Pek çok farklı organik atığın bir araya getirilerek çürütüldüğü doğal bir gübreleme yöntemi olan kompostu esin kaynağı olarak gören 17. İstanbul Bienali’nde Balat, Çemberlitaş, Sıraselviler, Tophane, Yeldeğirmeni ve Zeytinburnu’nda dolaşıyoruz 17 Eylül-20 Kasım tarihleri arasında. Bienal vesilesiyle yolumuzun çok sık düşmediği sokaklara giriyor, varlığını yeni öğrendiğimiz binaların kapılarından içeri bakıyoruz. Yaşadığımız şehrin üzerinde gözlerimizi bir gezginmişçesine gezdiriyoruz bu defa. Zihinlerimiz değil ama tabanlarımız yorulunca mahallelinin oturduğu kahvede soluklanıyoruz. Merak ayağa kaldırıyor. Yeniden tanıdık ve yabancı oluyoruz. Otantik ve klişe, eski ve yeni, geleneksel ve modern, nostaljik ve fütüristik olanın arasında, 17. İstanbul Bienali’nin yayıldığı 6 mahallenin siyahı ve beyazı ekseninde dolaşıyoruz.

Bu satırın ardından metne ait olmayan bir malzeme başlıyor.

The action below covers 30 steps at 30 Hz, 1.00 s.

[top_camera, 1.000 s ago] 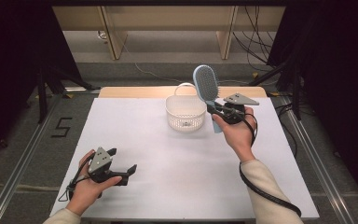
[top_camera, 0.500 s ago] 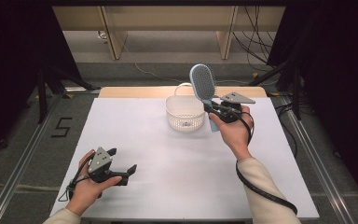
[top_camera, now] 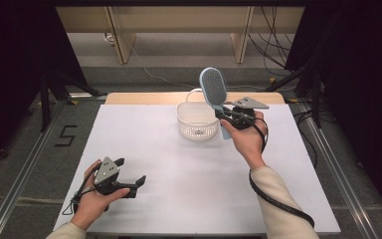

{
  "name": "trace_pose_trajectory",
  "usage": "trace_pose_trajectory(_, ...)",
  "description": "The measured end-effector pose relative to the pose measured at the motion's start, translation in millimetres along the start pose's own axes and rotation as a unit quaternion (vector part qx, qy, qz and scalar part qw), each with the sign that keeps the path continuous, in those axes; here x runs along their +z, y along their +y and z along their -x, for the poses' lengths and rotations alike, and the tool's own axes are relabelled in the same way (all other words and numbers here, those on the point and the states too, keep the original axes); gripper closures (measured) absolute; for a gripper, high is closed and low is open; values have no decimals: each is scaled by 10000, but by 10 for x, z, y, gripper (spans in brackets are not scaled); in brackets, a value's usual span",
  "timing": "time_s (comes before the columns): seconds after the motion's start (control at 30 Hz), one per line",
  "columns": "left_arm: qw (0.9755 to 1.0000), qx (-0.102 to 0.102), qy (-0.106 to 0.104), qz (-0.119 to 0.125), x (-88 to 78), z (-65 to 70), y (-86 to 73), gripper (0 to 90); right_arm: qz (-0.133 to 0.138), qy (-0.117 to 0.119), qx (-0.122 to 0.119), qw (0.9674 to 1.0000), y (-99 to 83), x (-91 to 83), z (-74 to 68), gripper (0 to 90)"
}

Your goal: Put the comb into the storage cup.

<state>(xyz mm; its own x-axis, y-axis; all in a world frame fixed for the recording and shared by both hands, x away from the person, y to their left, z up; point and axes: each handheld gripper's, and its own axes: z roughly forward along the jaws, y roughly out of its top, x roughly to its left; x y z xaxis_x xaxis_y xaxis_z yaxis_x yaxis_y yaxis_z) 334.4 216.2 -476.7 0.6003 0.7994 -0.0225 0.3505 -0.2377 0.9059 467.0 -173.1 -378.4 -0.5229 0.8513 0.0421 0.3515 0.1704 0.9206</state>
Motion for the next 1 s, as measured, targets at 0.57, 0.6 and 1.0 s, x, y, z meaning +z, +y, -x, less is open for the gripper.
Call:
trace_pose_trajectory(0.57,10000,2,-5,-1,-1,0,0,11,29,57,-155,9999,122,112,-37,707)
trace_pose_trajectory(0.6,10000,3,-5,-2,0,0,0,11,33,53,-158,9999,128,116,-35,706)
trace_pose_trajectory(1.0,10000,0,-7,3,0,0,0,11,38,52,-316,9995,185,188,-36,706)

“Sokaklar, mahallenin sesli ve sessiz anlatıcıları olabilir mi?” sorusu aklımızda. Mahalleleri daha iyi anlamak, okumak, kültürünün katılımcısı olabilmek için zanaatkâr ve sanatçı atölyelerinde, sokak, park, lokanta, dükkan ve kültür merkezlerinde devam ediyoruz rotamıza.
Bizimle Yeldeğirmeni turuna var mısın?
Soruyoruz: Tanıdık olana bir yabancı gibi yeniden bakabilir misin? Yabancı olanı tanıdık edebilir misin? Başı sonu belli olmayan bir yolu nasıl anlatırsın? Bienal bir rota olabilir mi?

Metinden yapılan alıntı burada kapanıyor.